The US dollar is poised for its worst year since the onset of the pandemic, as Wall Street bets the Federal Reserve is set to lower interest-rates after safely reining in prices.
Having been whipsawed by false starts calling for the end of the Fed’s rate hiking regime, a Bloomberg gauge of the greenback is down nearly 3 per cent since January in the steepest annual drop for the US currency since 2020.
Much of the decline materialised in the fourth quarter on growing wagers that the Fed will sharply loosen policy next year as the US economy slows. That dents the dollar’s appeal, as other central banks may keep their rates higher for longer.
Swaps traders are now factoring in Fed rate cuts of at least 150 basis points, with the first cut coming as soon as March. That’s up from less than 100 basis points in mid-November and double what policymakers pencilled in at their most recent meeting. Among speculative traders, dollar positioning has become all the more bearish since the Fed’s December meeting.

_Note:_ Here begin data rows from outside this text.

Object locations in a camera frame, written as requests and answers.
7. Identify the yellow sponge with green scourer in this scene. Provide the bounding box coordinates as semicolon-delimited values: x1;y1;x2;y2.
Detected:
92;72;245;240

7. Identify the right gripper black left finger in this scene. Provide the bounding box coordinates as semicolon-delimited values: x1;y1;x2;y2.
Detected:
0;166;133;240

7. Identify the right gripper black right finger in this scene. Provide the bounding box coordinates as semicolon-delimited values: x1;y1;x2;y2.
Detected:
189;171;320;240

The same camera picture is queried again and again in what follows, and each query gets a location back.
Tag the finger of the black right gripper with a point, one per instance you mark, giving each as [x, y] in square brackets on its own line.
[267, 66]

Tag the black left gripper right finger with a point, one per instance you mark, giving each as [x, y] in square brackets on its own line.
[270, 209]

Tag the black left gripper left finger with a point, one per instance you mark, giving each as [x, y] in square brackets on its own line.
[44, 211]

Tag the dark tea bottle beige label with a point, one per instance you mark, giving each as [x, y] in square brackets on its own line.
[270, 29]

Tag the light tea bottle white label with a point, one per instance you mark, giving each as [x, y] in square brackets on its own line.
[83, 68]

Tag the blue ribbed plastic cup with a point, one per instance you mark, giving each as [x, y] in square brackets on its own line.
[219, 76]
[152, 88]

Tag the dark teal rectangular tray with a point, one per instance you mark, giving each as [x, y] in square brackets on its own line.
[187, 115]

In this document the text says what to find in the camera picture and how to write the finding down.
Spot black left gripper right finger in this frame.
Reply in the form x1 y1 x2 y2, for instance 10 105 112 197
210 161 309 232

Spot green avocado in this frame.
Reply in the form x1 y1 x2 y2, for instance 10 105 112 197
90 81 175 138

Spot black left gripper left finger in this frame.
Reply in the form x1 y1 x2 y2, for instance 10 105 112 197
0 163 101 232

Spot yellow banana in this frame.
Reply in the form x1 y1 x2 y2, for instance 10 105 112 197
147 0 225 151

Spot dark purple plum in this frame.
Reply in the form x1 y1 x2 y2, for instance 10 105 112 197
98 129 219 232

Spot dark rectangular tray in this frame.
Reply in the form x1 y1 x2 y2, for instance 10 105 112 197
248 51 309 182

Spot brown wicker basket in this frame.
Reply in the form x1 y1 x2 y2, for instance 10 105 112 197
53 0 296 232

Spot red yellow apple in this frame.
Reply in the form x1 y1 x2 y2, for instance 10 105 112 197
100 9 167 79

“Markets are positioned for this ‘Goldilocks’ scenario where the Fed will cut rates enough to stimulate the economy without reigniting inflation pressures,” said Amanda Sunstrom, a fixed income and FX strategist at SEB AB in Stockholm. “That’s driving the dollar performance.”
Sunstrom added that the softer dollar is likely to persist in 2024 as US data weakens, but not enough to spur a risk-off bid for haven assets like the greenback.
Still, the dollar’s sharp losses of late suggest room for at least a temporary rebound. The Bloomberg Dollar Spot Index’s 14-day relative strength recently fell below 30, a signal to some that the greenback is now “oversold” and primed for a reversal.
On Thursday (Friday AEDT), Bloomberg’s dollar gauge edged higher for the first session in five as global bonds pared a recent run of gains. The yen and franc nonetheless advanced against the dollar, rallying more than 1 per cent intraday against the greenback in thin year-end trading.
Rate divergence
The dollar’s fall stands in contrast to the pound, which is set for its best year since 2017, and the franc, on pace for its strongest annual performance since 2010.
Sterling has rallied more than 5 per cent against the dollar so far in 2023 – the best run since the British currency was whipsawed by a series of Brexit votes six years ago.
In Switzerland, the franc has risen to record trade-weighted highs as traders increasingly see the Swiss National Bank holding policy tighter relative to its counterparts, even after a relatively dovish SNB meeting on December 14.
“If I had to pick a central bank most likely to intervene to push down their currency next year it would be the SNB,” said Geoffrey Yu, a currency and macro strategist at BNY Mellon in London. As for the pound, “I won’t chase it aggressively until we get BOE clarity.”